In the runup to the 84th anniversary of the founding of the People’s Liberation Army on Aug. 1, 2011, then party secretary and top military chief Hu Jintao authorized a slew of new, fancy-sounding medals to pump up the egos of China’s top army brass.

“Heroic model,” “national defense on service,” “keeper of the frontier,” “emissary of peace,” and “great mission” were just a few of the new military medals rolled out to celebrate People’s Liberation Army Day that year, the People’s Daily reported at the time. “Medals and certificate for first, second and third class merits were also redesigned and will be later on distributed successively to the army,” the Communist Party’s official paper said in July 2011.

Now new top leader Xi Jinping wants China to play a more assertive role and he needs a strong and professional military for that.

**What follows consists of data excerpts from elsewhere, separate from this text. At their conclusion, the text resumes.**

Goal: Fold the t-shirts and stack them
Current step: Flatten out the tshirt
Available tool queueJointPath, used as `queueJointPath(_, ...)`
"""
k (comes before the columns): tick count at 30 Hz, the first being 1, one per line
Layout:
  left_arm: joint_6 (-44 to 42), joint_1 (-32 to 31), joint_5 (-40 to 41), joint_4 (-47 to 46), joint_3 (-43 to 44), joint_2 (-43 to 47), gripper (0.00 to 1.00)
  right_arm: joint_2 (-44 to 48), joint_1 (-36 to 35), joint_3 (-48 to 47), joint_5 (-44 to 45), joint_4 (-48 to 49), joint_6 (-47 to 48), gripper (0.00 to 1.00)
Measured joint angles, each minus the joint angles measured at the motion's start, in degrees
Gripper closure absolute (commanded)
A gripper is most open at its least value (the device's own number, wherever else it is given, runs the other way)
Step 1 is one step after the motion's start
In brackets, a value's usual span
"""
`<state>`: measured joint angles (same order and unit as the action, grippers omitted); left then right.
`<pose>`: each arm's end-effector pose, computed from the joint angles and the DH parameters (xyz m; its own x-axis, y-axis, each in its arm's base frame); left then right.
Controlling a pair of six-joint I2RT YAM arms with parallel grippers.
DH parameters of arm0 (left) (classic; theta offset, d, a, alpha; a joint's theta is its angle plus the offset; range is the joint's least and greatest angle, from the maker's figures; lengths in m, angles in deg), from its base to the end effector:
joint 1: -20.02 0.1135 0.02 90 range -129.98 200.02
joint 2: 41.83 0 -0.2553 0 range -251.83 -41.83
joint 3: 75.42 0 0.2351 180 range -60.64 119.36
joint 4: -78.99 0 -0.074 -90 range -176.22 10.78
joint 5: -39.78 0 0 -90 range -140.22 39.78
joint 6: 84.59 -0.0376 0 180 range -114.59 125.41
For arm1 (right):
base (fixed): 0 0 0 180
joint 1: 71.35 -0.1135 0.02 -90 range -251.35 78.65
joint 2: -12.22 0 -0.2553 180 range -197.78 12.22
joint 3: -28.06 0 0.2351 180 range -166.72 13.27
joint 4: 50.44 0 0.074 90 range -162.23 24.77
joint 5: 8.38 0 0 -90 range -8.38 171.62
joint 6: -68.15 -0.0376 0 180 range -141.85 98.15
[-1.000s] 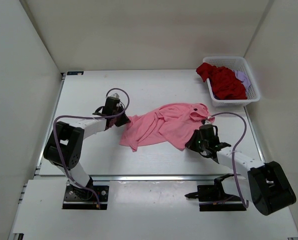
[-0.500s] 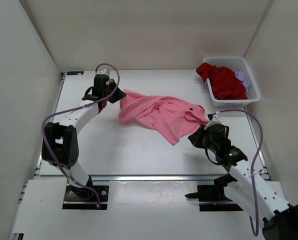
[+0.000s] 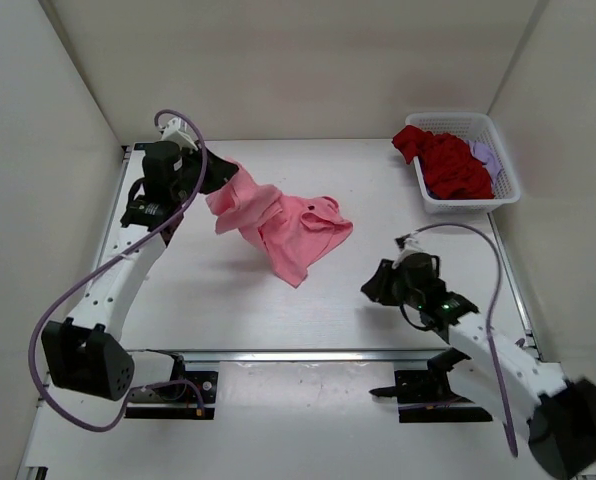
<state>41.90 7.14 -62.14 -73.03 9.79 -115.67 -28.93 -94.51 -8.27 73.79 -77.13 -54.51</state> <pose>0.2767 -0.0712 0.3734 -0.4685 -0.4898 -0.7353 0.1648 0.7693 -0.6173 0.1422 0.0664 0.2036 -0.6724 0.2938 -0.6793 -0.1586 0.8393 0.5200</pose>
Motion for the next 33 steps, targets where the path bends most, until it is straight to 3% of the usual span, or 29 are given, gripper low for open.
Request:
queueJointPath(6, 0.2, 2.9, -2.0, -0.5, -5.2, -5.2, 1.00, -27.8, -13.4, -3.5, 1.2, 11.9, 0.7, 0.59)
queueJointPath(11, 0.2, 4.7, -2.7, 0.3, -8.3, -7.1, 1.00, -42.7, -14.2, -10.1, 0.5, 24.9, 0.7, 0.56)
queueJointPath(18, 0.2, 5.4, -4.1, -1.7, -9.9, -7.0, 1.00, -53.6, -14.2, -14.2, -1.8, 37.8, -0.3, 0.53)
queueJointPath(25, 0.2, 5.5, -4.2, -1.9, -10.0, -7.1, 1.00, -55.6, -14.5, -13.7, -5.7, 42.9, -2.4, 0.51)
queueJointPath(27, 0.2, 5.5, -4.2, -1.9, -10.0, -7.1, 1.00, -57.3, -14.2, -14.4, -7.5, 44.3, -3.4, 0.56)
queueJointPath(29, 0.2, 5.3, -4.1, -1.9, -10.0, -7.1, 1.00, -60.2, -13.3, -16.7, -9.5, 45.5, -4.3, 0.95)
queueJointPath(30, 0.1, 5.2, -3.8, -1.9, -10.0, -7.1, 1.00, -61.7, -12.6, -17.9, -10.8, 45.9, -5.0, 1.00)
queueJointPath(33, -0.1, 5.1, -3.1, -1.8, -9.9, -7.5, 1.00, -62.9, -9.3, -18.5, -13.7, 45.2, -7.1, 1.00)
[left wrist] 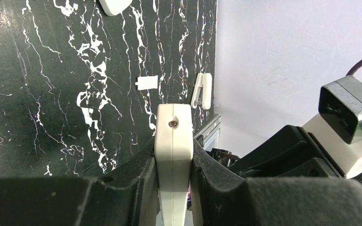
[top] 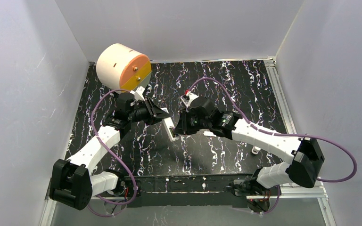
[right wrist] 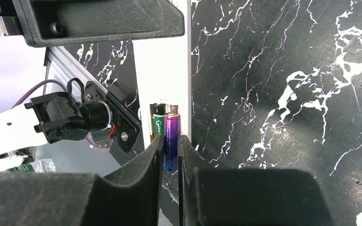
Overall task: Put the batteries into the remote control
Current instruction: Load the battery into the remote control.
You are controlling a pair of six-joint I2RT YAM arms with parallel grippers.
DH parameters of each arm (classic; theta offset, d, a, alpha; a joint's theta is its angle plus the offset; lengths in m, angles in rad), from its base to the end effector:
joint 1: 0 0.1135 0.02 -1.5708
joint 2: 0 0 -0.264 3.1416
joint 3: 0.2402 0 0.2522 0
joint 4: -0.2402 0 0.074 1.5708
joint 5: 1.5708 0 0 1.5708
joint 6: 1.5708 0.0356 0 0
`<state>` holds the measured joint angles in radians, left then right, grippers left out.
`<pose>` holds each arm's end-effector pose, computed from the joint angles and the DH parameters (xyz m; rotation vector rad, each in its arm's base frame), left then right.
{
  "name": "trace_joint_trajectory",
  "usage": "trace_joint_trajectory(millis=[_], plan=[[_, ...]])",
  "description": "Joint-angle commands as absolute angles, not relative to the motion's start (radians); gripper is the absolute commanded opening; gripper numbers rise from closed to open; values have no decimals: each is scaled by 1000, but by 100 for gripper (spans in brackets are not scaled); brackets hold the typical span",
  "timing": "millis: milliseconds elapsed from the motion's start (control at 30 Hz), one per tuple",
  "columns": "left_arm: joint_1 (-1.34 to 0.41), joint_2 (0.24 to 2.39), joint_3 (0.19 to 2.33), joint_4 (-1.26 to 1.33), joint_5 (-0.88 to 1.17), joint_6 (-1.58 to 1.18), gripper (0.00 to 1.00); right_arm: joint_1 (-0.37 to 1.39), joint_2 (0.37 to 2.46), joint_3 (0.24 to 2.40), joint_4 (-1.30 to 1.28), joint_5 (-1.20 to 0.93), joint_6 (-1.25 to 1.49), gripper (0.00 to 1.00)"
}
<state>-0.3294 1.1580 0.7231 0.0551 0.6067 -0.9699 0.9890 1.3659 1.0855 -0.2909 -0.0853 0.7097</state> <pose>0.2370 -0.1025 0.2683 -0.2408 2.1557 -1.3986 0.1680 0.2610 0.3026 -0.3800 2.3112 1.0259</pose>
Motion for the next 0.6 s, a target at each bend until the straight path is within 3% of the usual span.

But first he has to crack down on China’s armed forces, widely seen as poorly trained, soft, and often corrupt.

The latest effort to whip the army into shape: China’s first-ever regulations restricting the rampant issue of new military awards will take effect on Aug. 1, the Xinhua News Agency announced today.

“The rules stipulate that the number of awards and commendations should be controlled and awarded based on improvement of combat abilities,” according to China’s official news service. “More awards and commendations should be offered to combat troops, major operations and troops serving in remote areas or places where life is difficult,” it explained, adding that public complaints about the excessive awarding of military honors were one reason for the new regulations.

As part of a larger crackdown on official corruption, this month authorities expelled top general Xu Caihou from the party on suspicion of bribery. “The PLA must not harbor any corrupt members. The PLA must be absolutely loyal, clean and reliable,” said an editorial in the PLA Daily on July 1.

Then last Friday the central military commission’s discipline body announced that officers must return any extra apartments in their possession. “Military and armed police officials and their families may only occupy one public housing unit in a single city, and its size must be appropriate for the official’s rank,” the PLA Daily reported on July 25.